Introduction to Canto 5 (To George Ellis): Writing in December from Edinburgh, Scott asserts that the city is more liberal than in medieval times, but just as secure. Ellis is an example to Scott of how medieval literature can be restored and rendered relevant to the modern world.

Canto 5 (The Court): Passing through the Scottish forces, Marmion is received by James (in thrall to his mistress Lady Heron and the Queen of France) who commits him to the keeping of the pacific Archibald Douglas at Tantallon Castle and asks him to take charge of the group of English nuns from Canto 2 captured by a Scottish galley. The abbess meets the palmer at night and entrusts him with papers deriving from Constance proving Marmion's part in the false accusation of De Wilton which she had abetted in order to gain influence over him. At Tantallon Marmion, who has been entrusted with returning Clare to her kinsman Lord Fitz-Clare, hears with impatience of the build-up towards battle.

Introduction to Canto 6 (To Richard Heber): Writing from Mertoun at Christmas, Scott celebrates the festive occasion maintaining ancient family traditions, and asserts the imaginative power of the superstitions recorded in the old books amassed by the bibliophile Heber.

Canto 6 (The Battle): De Wilton appears to Clara at Tantallon and tells how he disguised himself as the palmer. He is knighted by Douglas. Marmion joins Surrey's forces at Flodden and dies of wounds received in the battle, tended by Clare, who is then united with Lord Fitz-Clare. Marmion's body is confused with that of a peasant and buried in an unmarked grave. Clare and De Wilton marry.

==Reception==
Many of the reviewers judged Marmion equal in merit to The Lay of the Last Minstrel, though displaying different qualities: one critic for example thought that it 'is less sprightly, and less fanciful, but it is more heroic and more stately' But the tone of the comments tended to be more severe than before: thus, although Francis Jeffrey in The Edinburgh Review carefully balanced virtues and defects, his overall verdict tended to the negative. Several reviewers felt that faults evident in the earlier poem were less tolerable on a second appearance, especially a tendency to antiquarian pedantry. Marmion was also criticised for its style, the obscurity and improbability of the plot, the immorality of its main character, and the lack of connection between the introductory epistles and the narrative.

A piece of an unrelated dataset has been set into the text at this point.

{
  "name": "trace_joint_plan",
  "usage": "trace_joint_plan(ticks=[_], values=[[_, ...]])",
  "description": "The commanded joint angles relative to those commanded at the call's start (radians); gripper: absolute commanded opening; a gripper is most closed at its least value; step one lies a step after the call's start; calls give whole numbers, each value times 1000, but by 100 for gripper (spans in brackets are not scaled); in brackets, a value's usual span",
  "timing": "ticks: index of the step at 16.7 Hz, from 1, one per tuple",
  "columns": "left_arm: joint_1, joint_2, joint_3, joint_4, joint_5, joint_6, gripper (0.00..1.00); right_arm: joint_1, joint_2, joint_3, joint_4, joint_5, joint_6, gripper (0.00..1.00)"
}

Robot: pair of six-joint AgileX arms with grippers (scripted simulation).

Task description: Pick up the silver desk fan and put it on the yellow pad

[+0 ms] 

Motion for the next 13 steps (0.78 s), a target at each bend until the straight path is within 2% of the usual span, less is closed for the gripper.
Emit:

Marmion was a success with the public and remained popular for over a century. The stanzas telling the story of "young Lochinvar" from Canto 5 particularly caught the public imagination and were widely published in anthologies and learned as a recitation piece. "Lochinvar is a brave knight who arrives unannounced at the bridal feast of Ellen, his beloved, who is about to be married to 'a laggard in love and a dastard in war'. Lochinvar claims one dance with the bride and dances her out the door, swooping her up onto his horse, and they ride off together into the unknown." The Brontë sisters were also admirers of Marmion. It is mentioned in Jane Eyre when St. John Rivers gives the poem to Jane. Similarly, in Anne Brontë's The Tenant of Wildfell Hall (1848), Gilbert Markham, the narrator, gives a copy of Marmion to the central character, Helen Graham. The Irish politician and writer John Wilson Croker took it as the inspiration for his own 1809 work The Battles of Talavera.

One of the most quoted excerpts from Scottish poetry is derived from Canto 6, stanza 17 (although it is often erroneously attributed to Shakespeare): "Oh, what a tangled web we weave,/ When first we practise to deceive!"